Per le altre province lombarde rimane invariato quanto stabilito con il Decreto n. 10994 del 22/09/2020, e cioè: 
BRIANZA: 
Monza Brianza: due giornate settimanali integrative per la caccia a Tordo bottaccio, Tordo sassello, Cesena e Merlo dall’1 ottobre al 30 novembre;
Lecco: una giornata settimanale integrativa per la caccia a Tordo bottaccio, Tordo sassello, Cesena, Merlo, Germano reale, Alzavola, Canapiglia, Fischione, Marzaiola, Mestolone, Folaga e Gallinella d’acqua dall’1 ottobre al 30 novembre;
INSUBRIA:
Como: due giornate settimanali integrative per la caccia a Tordo bottaccio, Tordo sassello, Cesena e Merlo dall’1 ottobre al 30 novembre;
Varese: due giornate settimanali integrative per la caccia a Tordo bottaccio, Tordo sassello, Cesena e Merlo dall’1 ottobre al 30 novembre;
PAVIA: due giornate settimanali integrative per la caccia a Tordo bottaccio, Tordo sassello, Cesena, Merlo, Germano reale, Alzavola, Canapiglia, Fischione, Marzaiola, Mestolone, Folaga e Gallinella d’acqua dall’1 ottobre al 30 novembre;
VAL PADANA:
Mantova: due giornate settimanali integrative per la caccia a Tordo bottaccio, Tordo sassello, Cesena, Merlo, Germano reale, Alzavola, Canapiglia, Fischione, Marzaiola, Mestolone, Folaga e Gallinella d’acqua dall’1 ottobre al 30 novembre.
Ricordiamo che alle province di Milano, Cremona e Lodi non sono state concesse giornate integrative.

RINNOVO DEL PORTO D’ARMI:

SCADENZE PROROGATE AL 13 GENNAIO 2021 FACCIAMO CHIAREZZA


(29/09/2020)

A seguito del protrarsi dello stato di emergenza per il Covid-19, con una nuova circolare pubblicata il 21/09/2020 il Ministero dell’Interno ha prorogato ulteriormente i termini per il rinnovo del porto d’armi. La circolare dispone che le autorizzazioni e le abilitazioni assoggettate alla legislazione di pubblica sicurezza (quindi anche il porto d’armi uso caccia) scadute tra il 31 gennaio e il 31 luglio 2020, con l’intervenuta proroga dello stato di emergenza fino al 15 ottobre 2020 conservano la loro validità per i 90 giorni successivi a tale data e, quindi, scadranno il 13 gennaio 2021 e non più, come precedentemente indicato, il 29 ottobre 2020.

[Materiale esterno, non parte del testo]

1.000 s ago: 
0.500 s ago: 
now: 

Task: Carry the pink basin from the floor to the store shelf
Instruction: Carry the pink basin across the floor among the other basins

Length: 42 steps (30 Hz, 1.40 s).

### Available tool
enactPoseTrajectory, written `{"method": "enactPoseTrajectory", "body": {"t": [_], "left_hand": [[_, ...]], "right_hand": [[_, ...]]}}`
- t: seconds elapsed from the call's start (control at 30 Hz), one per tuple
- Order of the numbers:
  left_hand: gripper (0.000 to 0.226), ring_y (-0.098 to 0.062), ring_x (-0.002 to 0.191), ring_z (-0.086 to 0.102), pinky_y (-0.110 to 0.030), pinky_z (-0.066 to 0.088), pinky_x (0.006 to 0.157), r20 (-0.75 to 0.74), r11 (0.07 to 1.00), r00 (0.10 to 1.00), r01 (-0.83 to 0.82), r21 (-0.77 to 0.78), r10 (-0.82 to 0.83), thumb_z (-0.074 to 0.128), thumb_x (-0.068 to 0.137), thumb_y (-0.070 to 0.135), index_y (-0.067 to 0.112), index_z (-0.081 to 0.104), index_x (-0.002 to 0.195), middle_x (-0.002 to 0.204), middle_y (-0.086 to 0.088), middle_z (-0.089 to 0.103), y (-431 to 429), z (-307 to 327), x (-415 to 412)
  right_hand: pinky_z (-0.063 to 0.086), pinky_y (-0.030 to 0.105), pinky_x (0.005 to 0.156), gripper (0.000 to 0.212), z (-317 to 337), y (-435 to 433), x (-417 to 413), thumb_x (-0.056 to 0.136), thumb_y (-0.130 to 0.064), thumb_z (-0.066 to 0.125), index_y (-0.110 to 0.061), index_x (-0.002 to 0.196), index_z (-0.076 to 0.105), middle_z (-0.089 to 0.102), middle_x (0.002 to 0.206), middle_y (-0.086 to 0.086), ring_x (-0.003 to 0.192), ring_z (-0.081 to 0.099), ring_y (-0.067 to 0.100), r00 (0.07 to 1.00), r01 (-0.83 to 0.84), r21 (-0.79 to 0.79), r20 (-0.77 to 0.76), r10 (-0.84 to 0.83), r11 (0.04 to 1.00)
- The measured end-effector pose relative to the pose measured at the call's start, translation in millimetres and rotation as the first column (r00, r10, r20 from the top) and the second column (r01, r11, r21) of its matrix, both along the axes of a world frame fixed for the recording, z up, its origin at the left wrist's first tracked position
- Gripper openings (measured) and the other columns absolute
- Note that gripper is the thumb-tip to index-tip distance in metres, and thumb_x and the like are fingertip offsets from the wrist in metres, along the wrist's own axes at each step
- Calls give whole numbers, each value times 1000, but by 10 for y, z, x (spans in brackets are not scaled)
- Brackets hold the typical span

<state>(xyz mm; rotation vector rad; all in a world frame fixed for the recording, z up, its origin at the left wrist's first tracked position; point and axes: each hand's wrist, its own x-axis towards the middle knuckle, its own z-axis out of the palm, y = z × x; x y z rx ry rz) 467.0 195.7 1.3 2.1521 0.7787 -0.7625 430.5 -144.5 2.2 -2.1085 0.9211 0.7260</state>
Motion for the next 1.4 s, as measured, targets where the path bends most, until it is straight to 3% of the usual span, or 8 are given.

CALENDARIO VENATORIO DELLA CALABRIA 2020-21:

FACCIAMO CHIAREZZA


(29/09/2020)

Il Coordinamento regionale delle Associazioni venatorie ha ritenuto necessario fare chiarezza sull’ordinanza cautelare emessa dal TAR Calabria il 25/09/2020 relativamente al Calendario venatorio 2020-2021:
https://www.anuu.org/public/ckeditor/data/Associazioni-Venatorie-su-ordinanza-cautelare-Tar-Calabria-Calendario-Venatorio-2020-2021.pdf

CALENDARIO VENATORIO DEL VENETO 2020-21


(29/09/2020)

Le Associazioni venatorie ANLC, ANUUMigratoristi, Arci Caccia, Enalcaccia ed EPS commentano l’ordinanza collegiale n. 473/2020 emessa il 25 settembre 2020 dal TAR Veneto la cui decisione di merito avverrà il 18 novembre 2020:

https://www.anuu.org/public/ckeditor/data/25-09-2020-bis-comunicato-ordinanza.pdf

REGIONE LOMBARDIA:
EMESSO IL DECRETO RIDUTTIVO PER ALCUNE SPECIE


(18/09/2020)

Con data 14/09/2020 la Direzione Generale Agricoltura, Alimentazione e Sistemi di Regione Lombardia ha emesso il Decreto n. 10641 attuativo dell’art. 1, comma 7, della L.R. 17/2004, relativo alle riduzioni, rispetto al “Calendario venatorio regionale” 2020/2021, dei periodi e delle quantità di prelievo giornaliero e stagionale delle seguenti specie: ALLODOLA (prelievo consentito dal 1° ottobre al 31 dicembre 2020 con un carniere massimo per cacciatore pari a 10 capi giornalieri e 50 stagionali); COMBATTENTE (sospensione del prelievo venatorio); MORETTA (sospensione del prelievo venatorio); MORIGLIONE (prelievo consentito dal 1° ottobre 2020 al 20 gennaio 2021 con un carniere massimo per cacciatore pari a 2 capi giornalieri e 10 stagionali);  PAVONCELLA (prelievo consentito dal 1° ottobre 2020 al 20 gennaio 2021 con un carniere massimo per cacciatore pari a 2 capi giornalieri e 10 stagionali) e QUAGLIA (prelievo consentito dal 1° ottobre al 31 ottobre 2020 con un carniere massimo per cacciatore pari a 5 capi giornalieri e 25 stagionali).